PGD2 is an acidic lipid mediator derived from the metabolism of arachidonic acid by the action of cyclooxygenases and downstream PGD2 synthases, and is mainly released from mast cells when activated by antigen stimulation [20]. Allergen challenge to the airways caused an increase in PGD2 level in the airways of asthmatics [8,9]. However, the functional role of PGD2 on airway smooth muscle has not yet been unified. In tracheal smooth muscle strips isolated from the guinea pigs, PGD2 produced a concentration-dependent contraction [12]. Similarly, PGD2 caused a contraction in bronchial rings isolated from the dogs [13]. In contrast, PGD2, at a concentration of 3 µM, elicited a relaxation in the murine tracheal smooth muscle precontracted with carbachol [10]. Currently, PGD2 had no effect on basal tension in BSMs isolated from the mice (see Results section). Differences in the species, region (tracheal versus bronchial smooth muscles), and/or the experimental condition used may be involved in the difference in the PGD2 response in smooth muscles of the airways. Thus, note that the current study also contains a certain limitation: cultured human BSM cells (hBSMCs) were used for cytosolic Ca2+ measurement whereas functional studies were performed using mouse BSM tissues.

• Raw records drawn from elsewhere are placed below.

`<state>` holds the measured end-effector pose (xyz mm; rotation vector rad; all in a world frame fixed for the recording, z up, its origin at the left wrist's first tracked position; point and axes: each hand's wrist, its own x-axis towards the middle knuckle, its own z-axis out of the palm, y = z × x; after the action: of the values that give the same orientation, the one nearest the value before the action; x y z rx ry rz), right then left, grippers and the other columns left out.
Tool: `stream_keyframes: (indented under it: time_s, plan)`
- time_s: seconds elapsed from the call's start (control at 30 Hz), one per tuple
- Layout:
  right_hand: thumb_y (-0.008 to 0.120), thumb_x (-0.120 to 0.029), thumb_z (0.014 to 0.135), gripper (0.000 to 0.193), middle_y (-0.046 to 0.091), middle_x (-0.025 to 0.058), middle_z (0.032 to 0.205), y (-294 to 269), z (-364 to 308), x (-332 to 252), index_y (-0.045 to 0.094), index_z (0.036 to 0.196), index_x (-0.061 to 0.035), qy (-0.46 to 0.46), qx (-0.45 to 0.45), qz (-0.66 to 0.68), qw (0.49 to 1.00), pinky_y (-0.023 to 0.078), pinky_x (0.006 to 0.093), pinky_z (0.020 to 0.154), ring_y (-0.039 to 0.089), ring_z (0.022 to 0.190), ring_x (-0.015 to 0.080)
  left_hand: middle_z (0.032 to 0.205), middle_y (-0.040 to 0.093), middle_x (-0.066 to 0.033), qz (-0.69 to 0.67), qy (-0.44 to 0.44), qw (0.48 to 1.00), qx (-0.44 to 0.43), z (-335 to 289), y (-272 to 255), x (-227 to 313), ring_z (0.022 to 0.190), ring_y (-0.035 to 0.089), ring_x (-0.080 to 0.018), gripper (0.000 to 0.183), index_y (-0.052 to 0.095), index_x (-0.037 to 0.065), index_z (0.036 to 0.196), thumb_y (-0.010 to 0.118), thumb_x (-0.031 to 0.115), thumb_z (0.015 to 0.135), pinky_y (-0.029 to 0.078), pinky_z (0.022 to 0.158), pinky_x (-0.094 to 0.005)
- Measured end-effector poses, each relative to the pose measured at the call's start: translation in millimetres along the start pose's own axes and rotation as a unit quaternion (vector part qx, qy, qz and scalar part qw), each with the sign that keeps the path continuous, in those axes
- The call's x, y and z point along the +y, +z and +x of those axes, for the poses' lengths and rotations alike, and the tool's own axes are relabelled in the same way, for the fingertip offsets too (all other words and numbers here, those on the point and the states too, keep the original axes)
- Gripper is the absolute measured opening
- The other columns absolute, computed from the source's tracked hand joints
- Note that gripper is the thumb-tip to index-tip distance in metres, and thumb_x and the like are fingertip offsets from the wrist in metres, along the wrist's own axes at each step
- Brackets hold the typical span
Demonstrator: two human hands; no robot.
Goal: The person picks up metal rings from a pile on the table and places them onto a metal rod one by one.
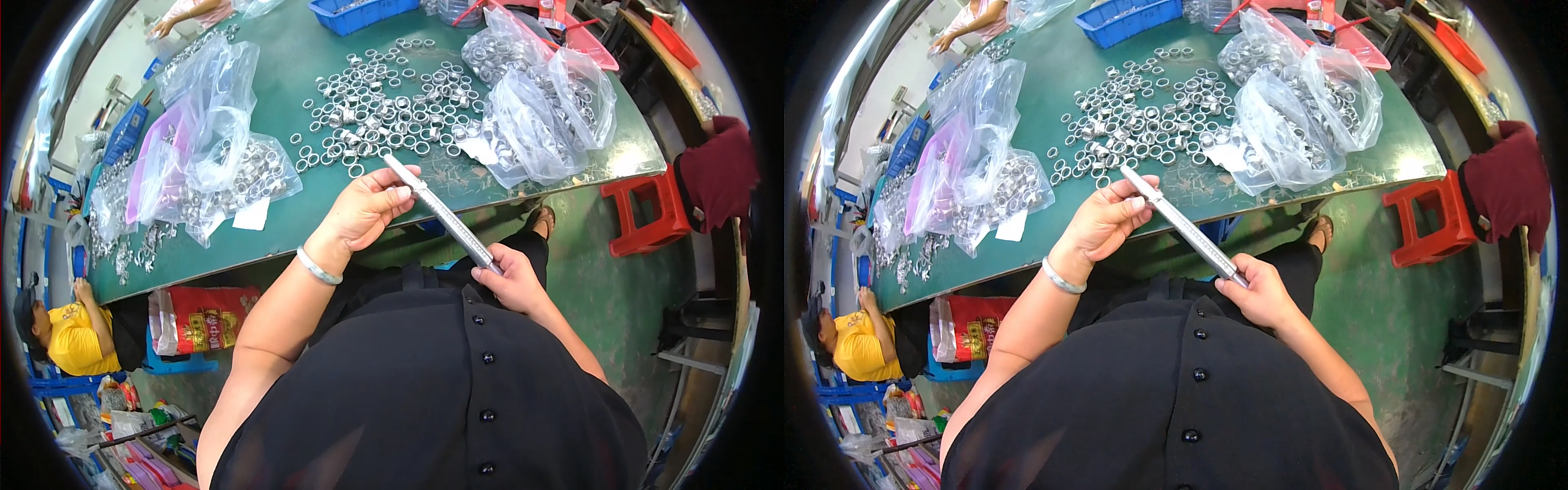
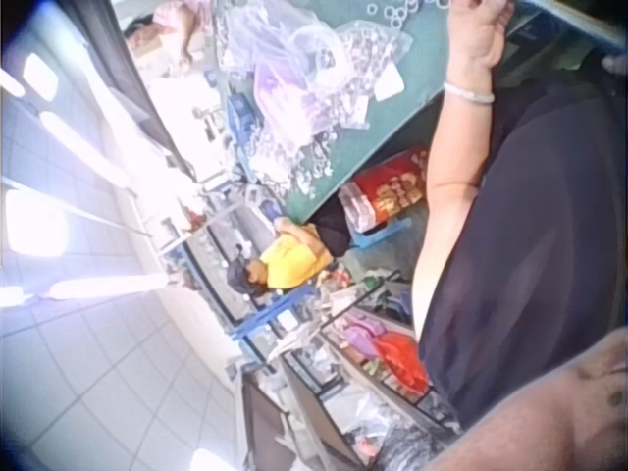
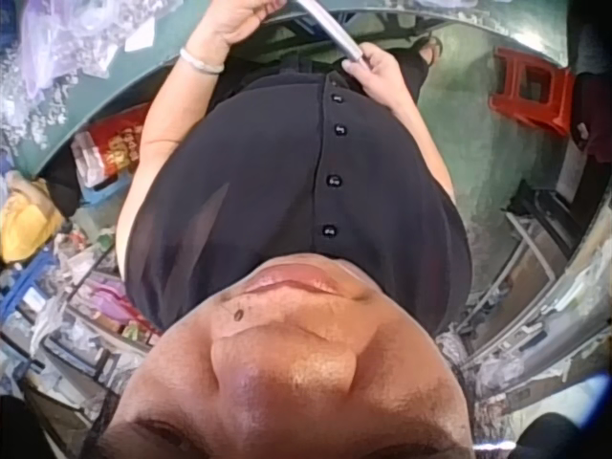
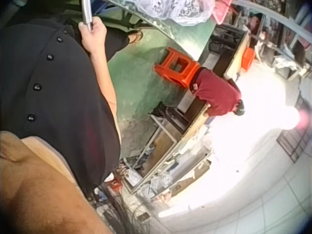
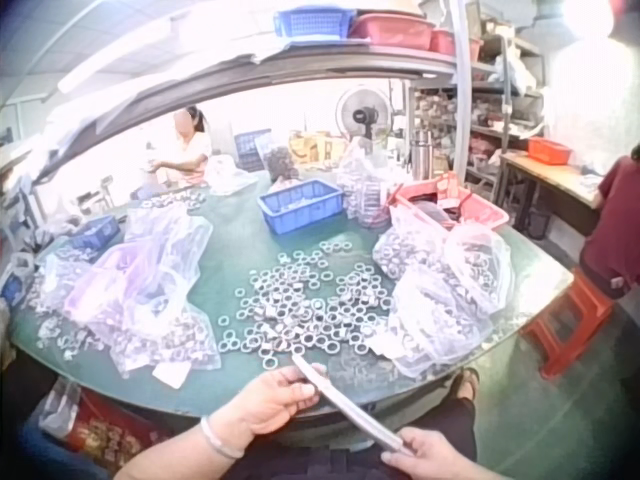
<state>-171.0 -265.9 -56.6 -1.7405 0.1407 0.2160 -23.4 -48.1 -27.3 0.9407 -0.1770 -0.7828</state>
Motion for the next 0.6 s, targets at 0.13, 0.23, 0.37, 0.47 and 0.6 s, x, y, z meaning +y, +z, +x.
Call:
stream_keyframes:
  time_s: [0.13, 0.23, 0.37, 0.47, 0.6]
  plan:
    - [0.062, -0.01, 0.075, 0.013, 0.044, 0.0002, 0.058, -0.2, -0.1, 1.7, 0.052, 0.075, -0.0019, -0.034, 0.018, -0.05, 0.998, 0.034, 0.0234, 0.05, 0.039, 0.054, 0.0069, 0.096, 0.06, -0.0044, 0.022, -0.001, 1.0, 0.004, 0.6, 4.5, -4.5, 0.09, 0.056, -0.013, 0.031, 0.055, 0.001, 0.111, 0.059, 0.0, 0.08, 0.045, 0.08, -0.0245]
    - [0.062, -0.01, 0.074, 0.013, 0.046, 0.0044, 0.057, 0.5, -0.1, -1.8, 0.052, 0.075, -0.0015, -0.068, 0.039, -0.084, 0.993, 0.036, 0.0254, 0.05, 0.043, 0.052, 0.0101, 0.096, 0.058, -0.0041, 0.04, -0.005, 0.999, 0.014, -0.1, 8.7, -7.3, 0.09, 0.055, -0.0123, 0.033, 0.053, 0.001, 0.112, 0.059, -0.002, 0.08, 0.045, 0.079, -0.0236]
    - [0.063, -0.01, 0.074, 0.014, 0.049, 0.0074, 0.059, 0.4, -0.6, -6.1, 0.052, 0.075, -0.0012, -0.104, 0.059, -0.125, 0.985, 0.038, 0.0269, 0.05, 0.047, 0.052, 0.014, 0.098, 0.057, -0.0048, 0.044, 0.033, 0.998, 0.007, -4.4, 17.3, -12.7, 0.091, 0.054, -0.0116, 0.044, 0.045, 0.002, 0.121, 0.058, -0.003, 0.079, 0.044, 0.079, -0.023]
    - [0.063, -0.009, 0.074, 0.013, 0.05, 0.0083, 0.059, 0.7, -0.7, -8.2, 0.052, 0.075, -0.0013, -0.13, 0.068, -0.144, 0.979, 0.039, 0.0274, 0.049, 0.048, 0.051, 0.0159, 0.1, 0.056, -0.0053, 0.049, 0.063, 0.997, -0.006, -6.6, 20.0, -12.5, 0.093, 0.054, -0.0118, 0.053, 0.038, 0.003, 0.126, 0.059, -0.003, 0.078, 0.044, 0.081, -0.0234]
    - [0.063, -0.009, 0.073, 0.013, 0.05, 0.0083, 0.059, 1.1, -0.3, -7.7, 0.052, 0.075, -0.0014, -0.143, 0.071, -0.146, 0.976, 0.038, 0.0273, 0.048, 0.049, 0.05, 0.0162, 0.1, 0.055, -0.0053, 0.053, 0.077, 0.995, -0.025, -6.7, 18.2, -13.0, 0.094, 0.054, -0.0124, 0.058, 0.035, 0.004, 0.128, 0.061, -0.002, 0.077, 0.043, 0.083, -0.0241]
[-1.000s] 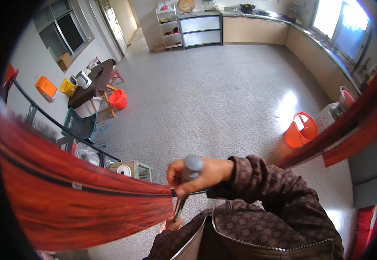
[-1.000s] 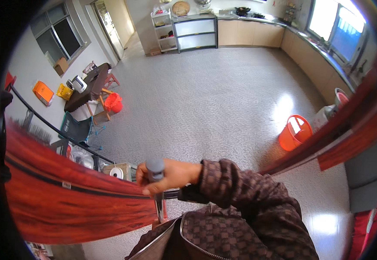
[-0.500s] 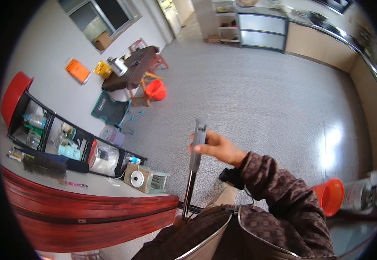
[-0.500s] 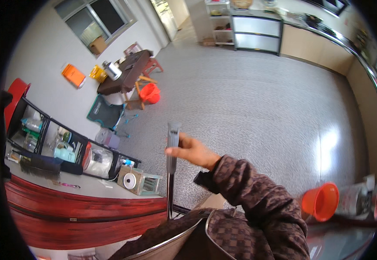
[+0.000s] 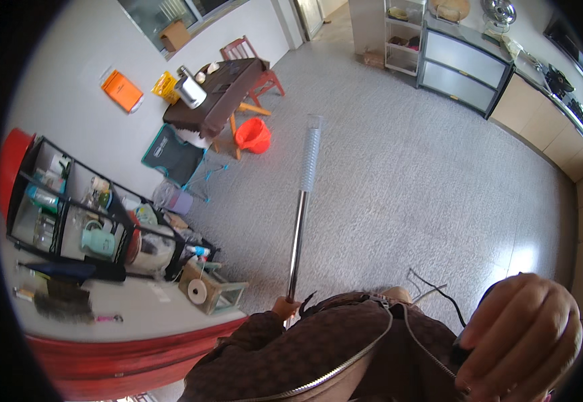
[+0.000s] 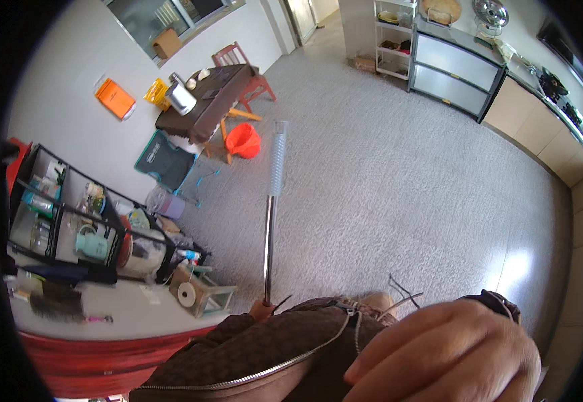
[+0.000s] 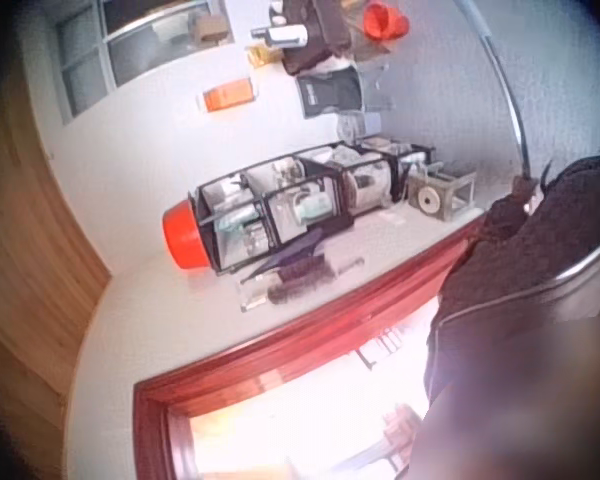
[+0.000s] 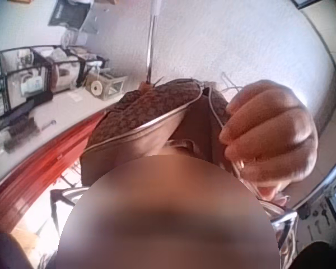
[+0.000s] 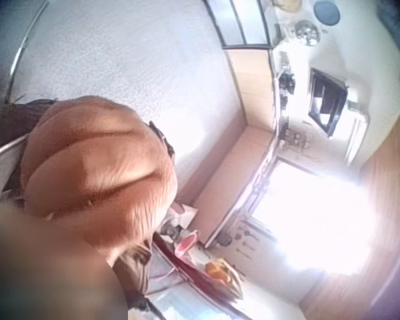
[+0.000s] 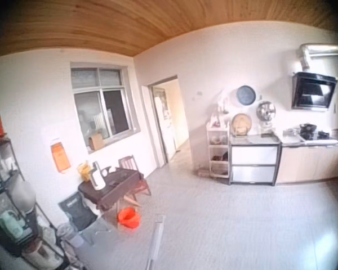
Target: The person mops the floor of a dining area using a spin mop, moving around red-covered furniture and wooden chairs. They then move outside to rinse the mop head in a bucket of water.
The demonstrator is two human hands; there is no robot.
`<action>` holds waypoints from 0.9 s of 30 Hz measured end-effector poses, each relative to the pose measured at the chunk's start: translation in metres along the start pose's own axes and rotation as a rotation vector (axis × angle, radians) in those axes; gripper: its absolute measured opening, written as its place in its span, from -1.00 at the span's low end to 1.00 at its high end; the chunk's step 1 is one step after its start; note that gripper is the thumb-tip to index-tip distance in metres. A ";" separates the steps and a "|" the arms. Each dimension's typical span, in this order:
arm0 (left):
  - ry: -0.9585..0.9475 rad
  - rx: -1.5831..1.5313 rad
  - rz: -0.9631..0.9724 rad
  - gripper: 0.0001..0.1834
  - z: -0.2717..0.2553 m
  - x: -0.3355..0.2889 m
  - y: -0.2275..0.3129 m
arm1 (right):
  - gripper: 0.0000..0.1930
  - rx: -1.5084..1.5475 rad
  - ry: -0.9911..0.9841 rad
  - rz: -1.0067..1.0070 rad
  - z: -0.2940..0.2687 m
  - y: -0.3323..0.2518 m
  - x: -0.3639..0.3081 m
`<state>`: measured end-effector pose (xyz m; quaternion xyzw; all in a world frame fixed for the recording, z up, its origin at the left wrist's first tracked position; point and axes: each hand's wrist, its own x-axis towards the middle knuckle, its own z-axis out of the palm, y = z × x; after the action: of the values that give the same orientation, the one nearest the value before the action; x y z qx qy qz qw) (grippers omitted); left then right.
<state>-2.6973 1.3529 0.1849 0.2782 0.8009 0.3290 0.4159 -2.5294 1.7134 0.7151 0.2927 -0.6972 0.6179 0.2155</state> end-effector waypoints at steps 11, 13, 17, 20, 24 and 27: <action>0.266 -0.056 -0.302 -0.65 -0.084 0.274 0.191 | -0.79 0.035 -0.130 -0.058 -0.331 0.127 0.027; 0.350 -0.078 -0.209 -0.64 -0.112 0.317 0.229 | -0.85 0.041 0.209 0.089 -0.369 0.197 0.028; 0.371 0.028 -0.034 -0.63 -0.179 0.412 0.315 | -0.81 -0.052 0.092 0.667 -0.442 0.344 0.064; 0.404 0.027 0.120 -0.63 -0.225 0.496 0.380 | -0.54 -0.059 0.009 0.635 -0.486 0.436 0.115; 0.294 -0.001 0.188 -0.65 -0.284 0.607 0.477 | -0.37 -0.048 -0.006 0.496 -0.542 0.514 0.200; 0.149 0.113 0.322 -0.70 -0.316 0.693 0.559 | -0.61 0.192 0.110 0.506 -0.599 0.553 0.258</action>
<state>-3.2154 2.1092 0.4118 0.4006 0.7918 0.3655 0.2809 -3.1290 2.3046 0.5650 0.0942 -0.6737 0.7303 0.0629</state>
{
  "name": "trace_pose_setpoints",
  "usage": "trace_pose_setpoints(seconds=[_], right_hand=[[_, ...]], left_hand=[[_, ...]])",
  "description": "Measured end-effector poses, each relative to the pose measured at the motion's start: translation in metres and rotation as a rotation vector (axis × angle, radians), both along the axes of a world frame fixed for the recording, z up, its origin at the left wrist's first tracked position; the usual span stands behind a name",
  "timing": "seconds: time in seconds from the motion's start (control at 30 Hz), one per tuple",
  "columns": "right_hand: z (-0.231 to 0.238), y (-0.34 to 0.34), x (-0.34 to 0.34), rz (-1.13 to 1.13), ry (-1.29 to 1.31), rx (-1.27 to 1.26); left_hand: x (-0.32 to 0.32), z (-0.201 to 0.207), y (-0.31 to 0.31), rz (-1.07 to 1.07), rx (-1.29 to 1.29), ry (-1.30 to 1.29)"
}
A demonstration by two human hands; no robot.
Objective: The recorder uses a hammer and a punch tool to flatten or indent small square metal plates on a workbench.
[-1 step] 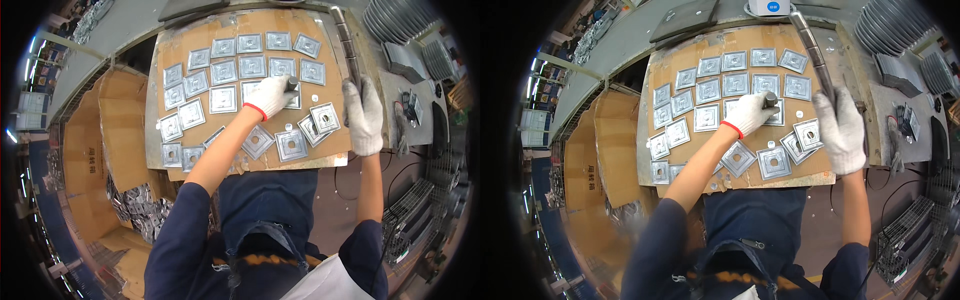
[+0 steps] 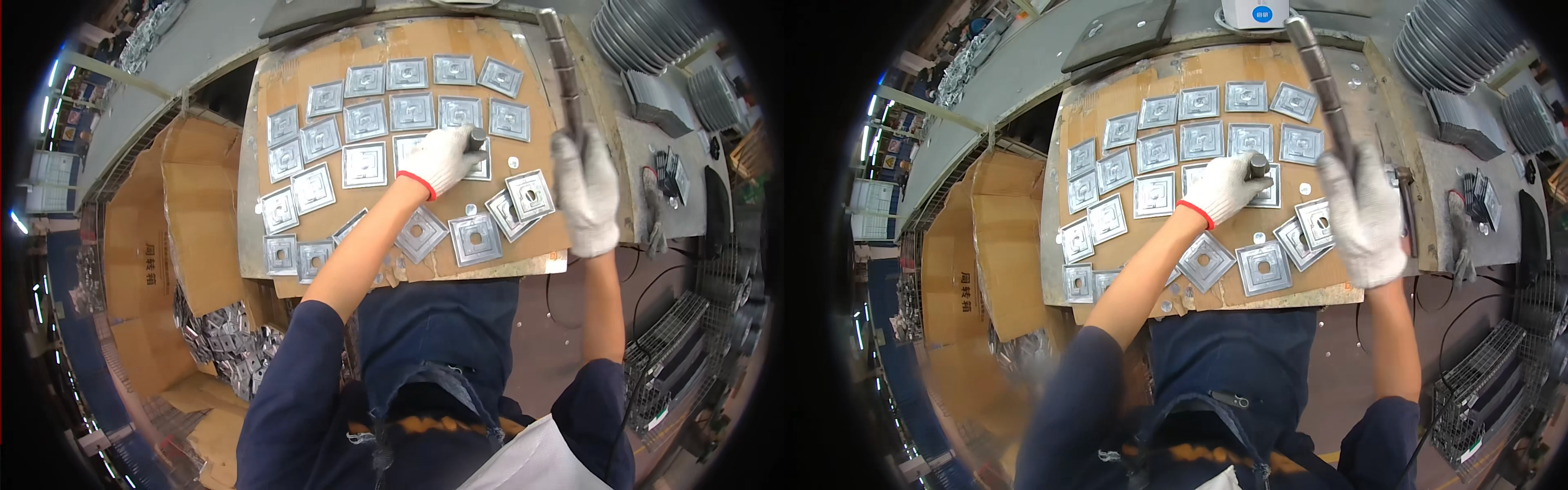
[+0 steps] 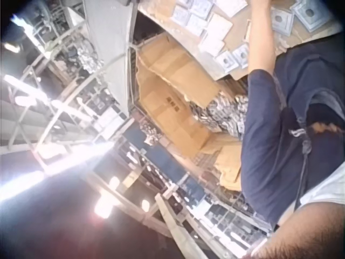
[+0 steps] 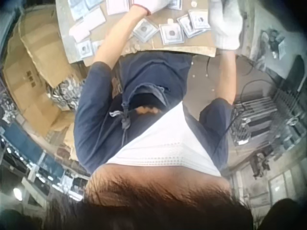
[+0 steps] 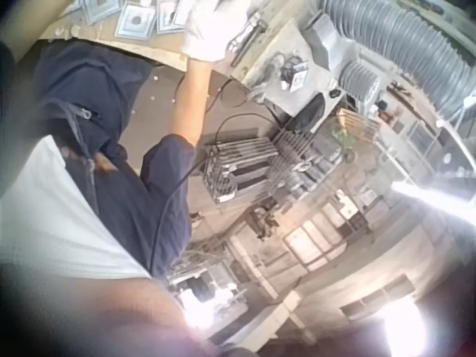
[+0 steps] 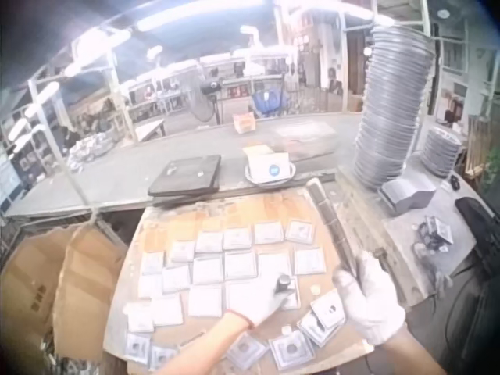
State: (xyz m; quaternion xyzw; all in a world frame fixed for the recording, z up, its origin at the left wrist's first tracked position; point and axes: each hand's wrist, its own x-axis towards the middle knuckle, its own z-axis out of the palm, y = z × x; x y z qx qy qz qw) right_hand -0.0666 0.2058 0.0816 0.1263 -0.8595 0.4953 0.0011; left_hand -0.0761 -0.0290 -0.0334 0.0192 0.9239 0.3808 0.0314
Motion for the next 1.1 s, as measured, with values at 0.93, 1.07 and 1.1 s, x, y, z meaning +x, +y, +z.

The current RT-PCR analyses showed expression of DP1 and DP2 receptors in BSM cells (Figure 1), indicating that PGD2 could directly act on BSM cells. Although PGD2 did not affect the basal tension, it augmented the submaximal contraction induced by 30 mM K+ in BSMs isolated from the mice (Figure 2). The augmented contraction induced by PGD2 was inhibited by laropiprant (Figure 3), a DP1 antagonist [14], but not by fevipiprant (see RESULTS), a DP2 antagonist [15]. An involvement of TP receptor in the PGD2-mediated contraction has also been suggested [21]. However, PGD2 did not increase cytosolic Ca2+ in the present study (Figure 4), whereas an induction of contraction with Ca2+ mobilization by the TP receptor activation has been demonstrated [22]. In addition, our preliminary study revealed that stimulation of TP receptors with a thromboxane A2 (TXA2) mimic, U46619, caused a distinct contraction from baseline tension (without K+ depolarization) in the mouse BSMs. Pretreatment of BSMs with ozagrel, an inhibitor of TXA2 synthase, also did not inhibit the augmented contraction induced by PGD2 (data not shown). It is thus unlikely that the TXA2/TP receptor is involved in the PGD2-mediated response in the mouse BSMs. Thus, an activation of DP1 receptors on the BSM cells might be responsible for the synergistic contraction induced by PGD2.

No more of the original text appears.